On July 16, the fleet arrived in Hawaii. After a six-day layover at Pearl Harbor, where it was feted with luaus and sailing regattas, the great armada got underway for New Zealand, anchoring in Auckland on Aug. 9. The New Zealanders gave the fleet a very warm reception and invited Sperry and his staff to observe tribal ceremonies at a Maori village. At the conclusion of one of the dances, a tribesman bounded from the circle of dancers. Halting before the admiral and his staff, the Maori dancer broke into a broad, toothy smile and explained, “bully!” Even among these rustics in the outback of New Zealand, Roosevelt had made his mark, to the great surprise and amusement of Sperry and his staff.
On Aug. 15, the fleet sailed for Sydney, Australia, where it arrived five days later. The fleet was greeted by more than 250,000 people, who had stayed up all night so as not to miss the ships’ arrival. For the next eight days, there was a non-stop celebration in honor of the Navy visitors.
With all this celebrating, some of the crewmen were beginning to feel the wear and tear. One sailor was found asleep on a bench in one of Sydney’s parks. Not wishing to be disturbed, he posted a sign above his head which read:
"Yes, I am delighted with the Australian people.

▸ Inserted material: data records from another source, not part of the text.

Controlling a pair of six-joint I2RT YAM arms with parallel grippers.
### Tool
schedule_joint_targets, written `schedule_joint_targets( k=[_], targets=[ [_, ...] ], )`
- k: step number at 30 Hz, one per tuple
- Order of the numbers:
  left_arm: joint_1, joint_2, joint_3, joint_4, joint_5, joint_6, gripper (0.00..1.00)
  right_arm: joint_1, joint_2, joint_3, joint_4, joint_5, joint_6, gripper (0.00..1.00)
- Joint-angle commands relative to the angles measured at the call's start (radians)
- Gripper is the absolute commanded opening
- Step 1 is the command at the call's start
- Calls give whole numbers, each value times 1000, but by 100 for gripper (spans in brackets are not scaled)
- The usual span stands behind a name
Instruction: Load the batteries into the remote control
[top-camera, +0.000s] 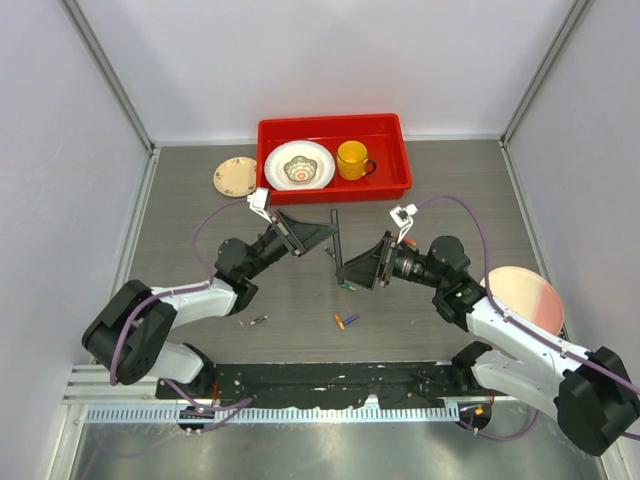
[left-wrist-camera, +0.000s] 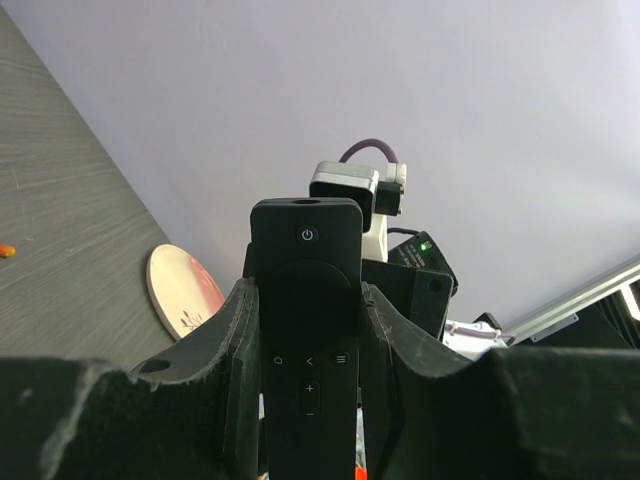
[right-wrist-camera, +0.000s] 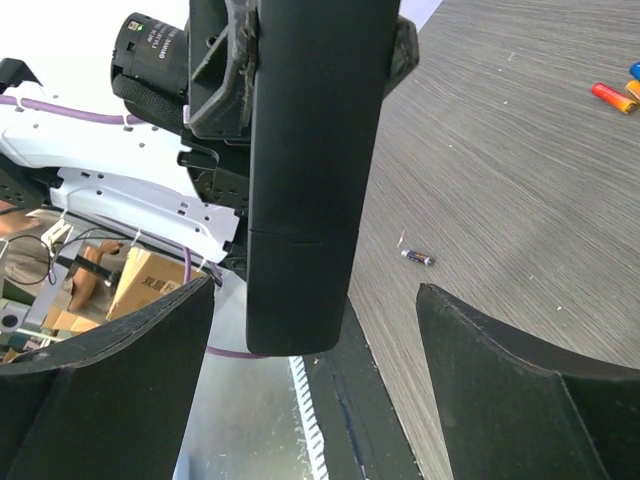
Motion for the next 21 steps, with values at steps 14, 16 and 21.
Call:
schedule_joint_targets(
  k=[14,16,21],
  targets=[
    [-11,6,25,183,24,0,0,36,79,44,184,-53,53,47],
    [-11,8,24,188,27,0,4,38,74,42,179,-61,47,37],
    [-6,10,25,188,54,-9,54,38,16,83,8,-80,-82,11]
  ],
)
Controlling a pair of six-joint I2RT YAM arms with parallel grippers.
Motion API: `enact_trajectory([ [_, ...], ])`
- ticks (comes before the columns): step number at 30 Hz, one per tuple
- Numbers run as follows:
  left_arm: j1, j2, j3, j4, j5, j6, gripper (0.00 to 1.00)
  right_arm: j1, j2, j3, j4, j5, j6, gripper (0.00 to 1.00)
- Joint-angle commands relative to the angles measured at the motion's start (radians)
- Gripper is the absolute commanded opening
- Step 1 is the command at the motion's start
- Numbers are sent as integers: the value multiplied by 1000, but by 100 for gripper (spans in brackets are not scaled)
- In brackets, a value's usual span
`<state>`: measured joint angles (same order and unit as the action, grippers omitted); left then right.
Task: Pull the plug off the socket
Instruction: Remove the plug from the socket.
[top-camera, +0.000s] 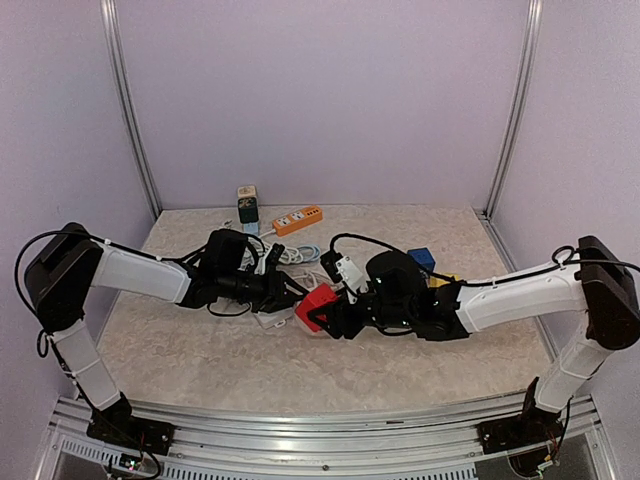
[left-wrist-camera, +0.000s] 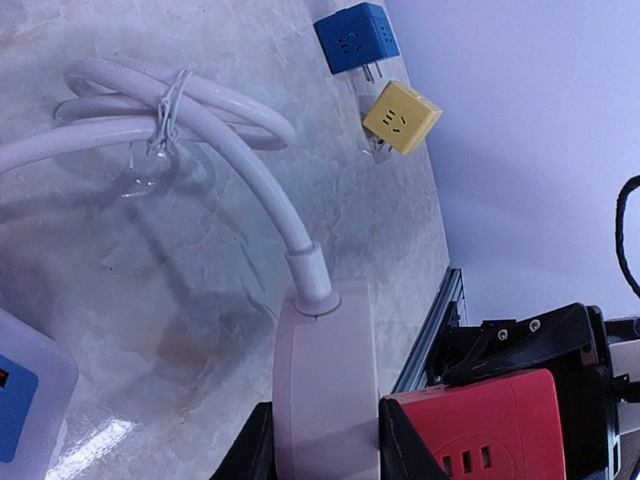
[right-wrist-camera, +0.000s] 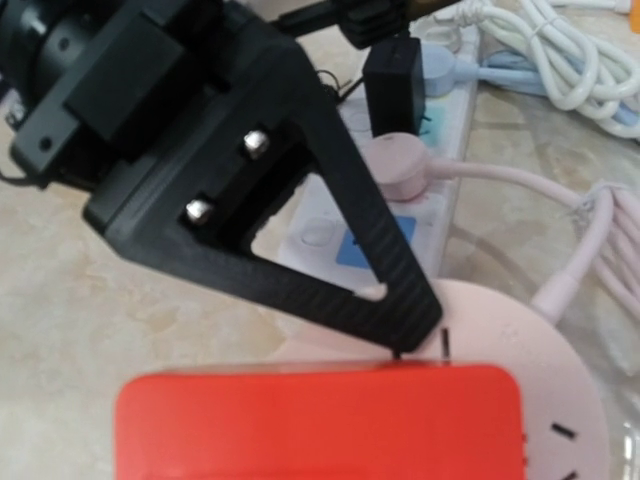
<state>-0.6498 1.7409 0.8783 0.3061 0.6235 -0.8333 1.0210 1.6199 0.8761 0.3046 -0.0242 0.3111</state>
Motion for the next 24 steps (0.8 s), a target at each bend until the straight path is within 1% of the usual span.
enact_trajectory([
  [1, -15, -26, -8, -26, 35, 90, 0, 34, -7, 113, -42, 205, -69, 0],
  [7, -8, -12, -16, -25, 29, 70, 0, 69, 23, 159, -94, 283, -100, 0],
  [14, -4, -13, -27, 4, 47, 74, 0, 69, 17, 160, -97, 298, -83, 0],
  [19, -4, -23, -35, 24, 62, 94, 0, 50, 3, 140, -74, 253, -47, 0],
  [24, -9, -33, -41, 34, 83, 127, 0, -15, -24, 105, -36, 140, 32, 0],
])
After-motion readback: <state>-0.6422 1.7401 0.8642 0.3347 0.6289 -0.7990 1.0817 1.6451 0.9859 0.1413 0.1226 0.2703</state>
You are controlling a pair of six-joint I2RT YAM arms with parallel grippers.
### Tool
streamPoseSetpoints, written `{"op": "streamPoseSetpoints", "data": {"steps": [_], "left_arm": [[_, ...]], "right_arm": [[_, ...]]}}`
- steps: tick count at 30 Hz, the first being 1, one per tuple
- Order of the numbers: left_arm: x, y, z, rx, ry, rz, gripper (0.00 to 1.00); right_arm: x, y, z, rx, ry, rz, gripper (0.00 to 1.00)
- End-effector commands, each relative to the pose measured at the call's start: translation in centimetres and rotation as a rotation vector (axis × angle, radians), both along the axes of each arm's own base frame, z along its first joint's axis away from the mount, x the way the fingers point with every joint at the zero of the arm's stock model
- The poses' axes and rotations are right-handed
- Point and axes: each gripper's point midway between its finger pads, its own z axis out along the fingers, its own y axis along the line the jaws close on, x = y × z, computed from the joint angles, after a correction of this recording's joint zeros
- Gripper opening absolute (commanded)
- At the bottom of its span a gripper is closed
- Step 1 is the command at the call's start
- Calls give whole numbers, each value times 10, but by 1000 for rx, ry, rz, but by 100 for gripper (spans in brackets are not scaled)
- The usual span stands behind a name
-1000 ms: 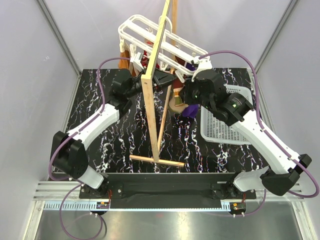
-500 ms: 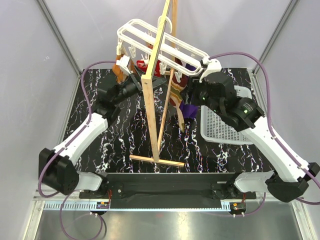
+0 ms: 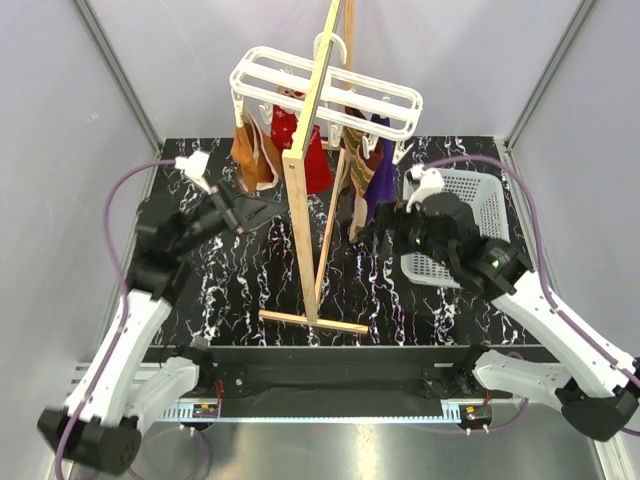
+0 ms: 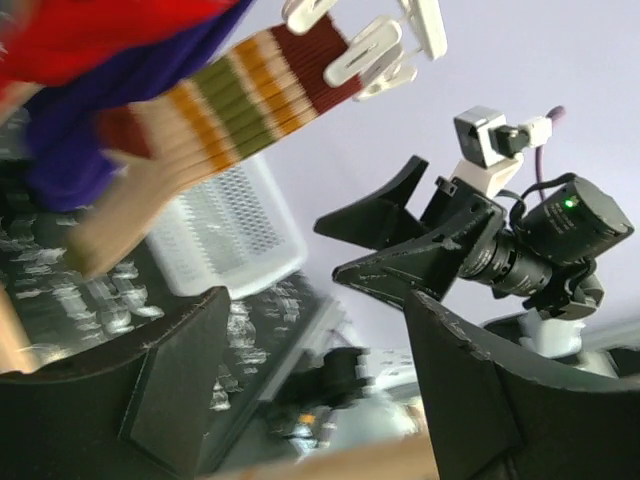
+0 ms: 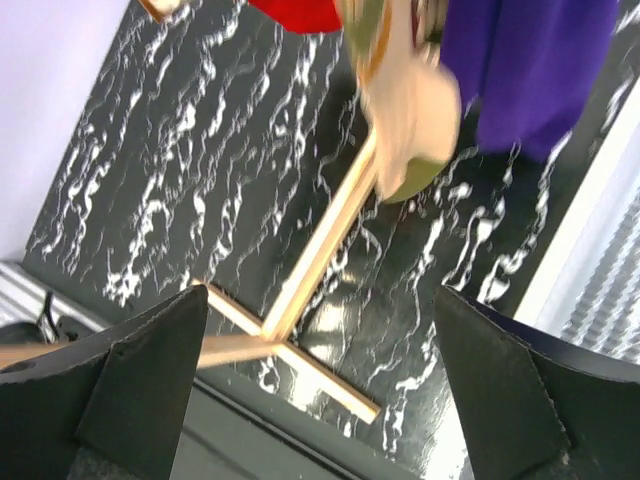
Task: Clip the socks to the hanger
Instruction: Clamp the sock onto the hanger, then reset both arms
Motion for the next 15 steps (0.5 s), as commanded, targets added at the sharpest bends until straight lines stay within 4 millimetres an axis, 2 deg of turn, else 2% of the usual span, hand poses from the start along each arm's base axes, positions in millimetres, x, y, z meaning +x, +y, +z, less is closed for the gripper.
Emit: {"op": "streamPoseSetpoints", "data": {"steps": [1,2,4,5,6,7,8,9,10,11,12,13,14,15], "left_arm": [[-19,30,-30,168,-38,118,76],[-29,36,-42,184,-47,140,76],[-35,43,-58,193,-49,167,78],[-45,45,-75,181,-42,168,78],[-48,45,-74,133,-56,175,78],[-62,47,-67,85,-116,177,79],[-63,46,-98,66,-67,177,79],[-67,47,-92,-12,-98,180,80],[-79,52,-86,-63,-167,197,81],[-77,51,-115,-74,-125,199,81],[-80,53,-120,-109,-118,206,81],[-91,56,-114,-144,-189,205,82],[-90,55,-133,-148,-158,204,82],[-92,56,-139,-171,-142,200,83]], "right_arm": [[-11,3,-2,142,-43,20,100],[-13,1,-8,159,-53,11,100],[-17,-7,-28,228,-93,-21,100],[-19,-10,-35,258,-108,-33,100],[-24,-14,-51,321,-137,-38,100],[-27,-15,-59,351,-151,-33,100],[-31,-17,-67,377,-166,-33,100],[-38,-25,-84,419,-173,-49,100],[-39,-32,-82,464,-204,-75,100],[-43,-37,-86,491,-216,-87,100],[-52,-46,-90,550,-249,-90,100],[-56,-52,-91,580,-268,-97,100],[-60,-57,-94,608,-281,-105,100],[-60,-59,-111,585,-230,-126,100]]}}
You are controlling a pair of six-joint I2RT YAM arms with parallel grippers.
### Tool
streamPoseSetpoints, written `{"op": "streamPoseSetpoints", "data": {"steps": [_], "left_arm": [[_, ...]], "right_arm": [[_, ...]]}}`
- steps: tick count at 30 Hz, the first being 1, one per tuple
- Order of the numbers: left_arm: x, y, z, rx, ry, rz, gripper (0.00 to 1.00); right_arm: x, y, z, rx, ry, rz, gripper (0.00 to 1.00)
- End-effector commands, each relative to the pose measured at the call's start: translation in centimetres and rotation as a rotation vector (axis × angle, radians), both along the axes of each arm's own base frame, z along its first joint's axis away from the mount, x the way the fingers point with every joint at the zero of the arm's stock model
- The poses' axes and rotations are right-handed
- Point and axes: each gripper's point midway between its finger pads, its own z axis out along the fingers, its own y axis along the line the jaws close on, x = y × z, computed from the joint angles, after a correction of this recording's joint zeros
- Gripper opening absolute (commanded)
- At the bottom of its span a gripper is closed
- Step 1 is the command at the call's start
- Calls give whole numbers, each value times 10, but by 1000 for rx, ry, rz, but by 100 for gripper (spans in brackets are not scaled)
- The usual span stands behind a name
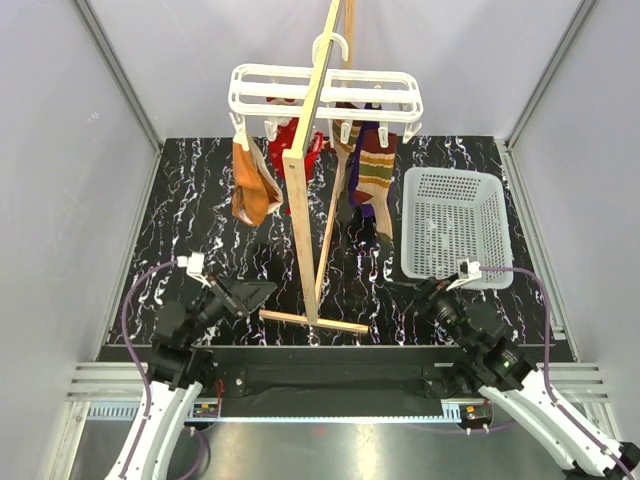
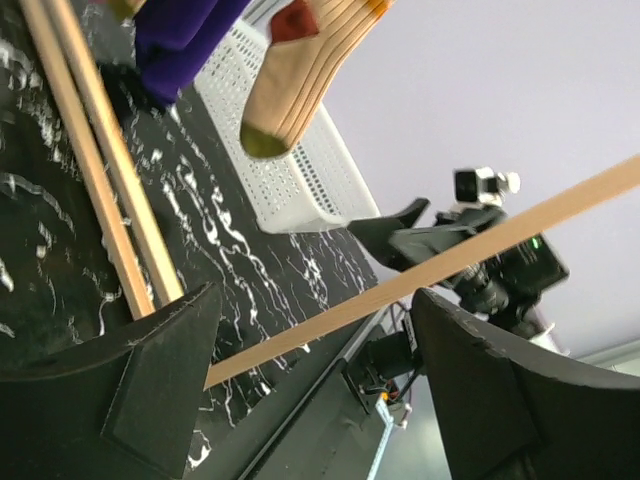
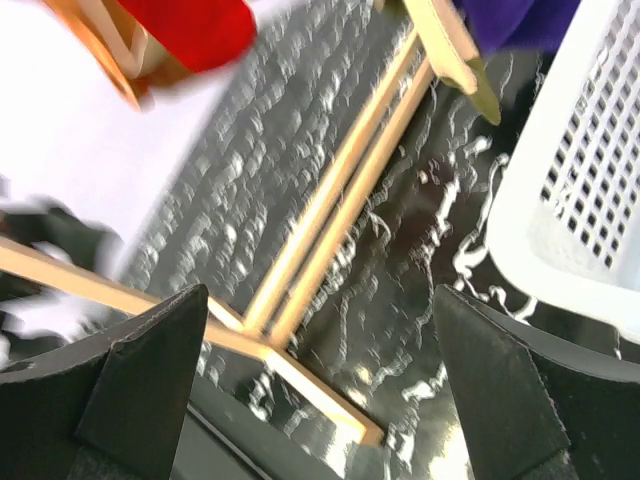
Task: Clip the socks to the hanger
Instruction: Reset both arms
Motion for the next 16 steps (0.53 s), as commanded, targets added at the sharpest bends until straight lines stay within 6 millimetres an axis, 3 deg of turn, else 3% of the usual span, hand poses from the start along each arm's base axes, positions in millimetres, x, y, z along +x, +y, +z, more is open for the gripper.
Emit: {"op": "streamPoseSetpoints", "data": {"steps": [1,2,4,5,6,9,12,16], "left_arm": [[-15,0,19,-123,-104,-36,83],[-15,-5,6,-113,-68,-68,83],[-22,-9,8,-150,-66,-122,83],[-16,-11,-15,-161,-18,-123,83],[-18,-11,-11,-200,-34,-135,83],[-16,-14,-30,-201,0,-154,83],[-14,-13,-36,-164,-13,-140,83],[-17,-14,-32,-166,-40,-154,83]], "right_arm": [[7,-12,28,149,-39,-97,100],[12,-14,19,140,20,-137,100],[17,-15,-2,148,128,-190,100],[17,-13,-20,152,161,-192,100],[17,-9,-10,212,114,-167,100],[11,-5,-20,331,90,-129,100],[15,0,-26,313,113,-131,100],[12,7,-15,330,81,-81,100]]}}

“Yes, I think your park is the finest in the world.
“I am very tired and would like to go to sleep.”
Being truly hospitable, Sydney let him sleep.
Melbourne also rolled out the red carpet for the fleet. Nothing was too good for the Yankee sailors, and they were given the key to the city. Melbourne’s hospitality made such an impression that many sailors were reluctant to leave when the ships got underway for Manila on Sept. 18 and arrived Oct. 2.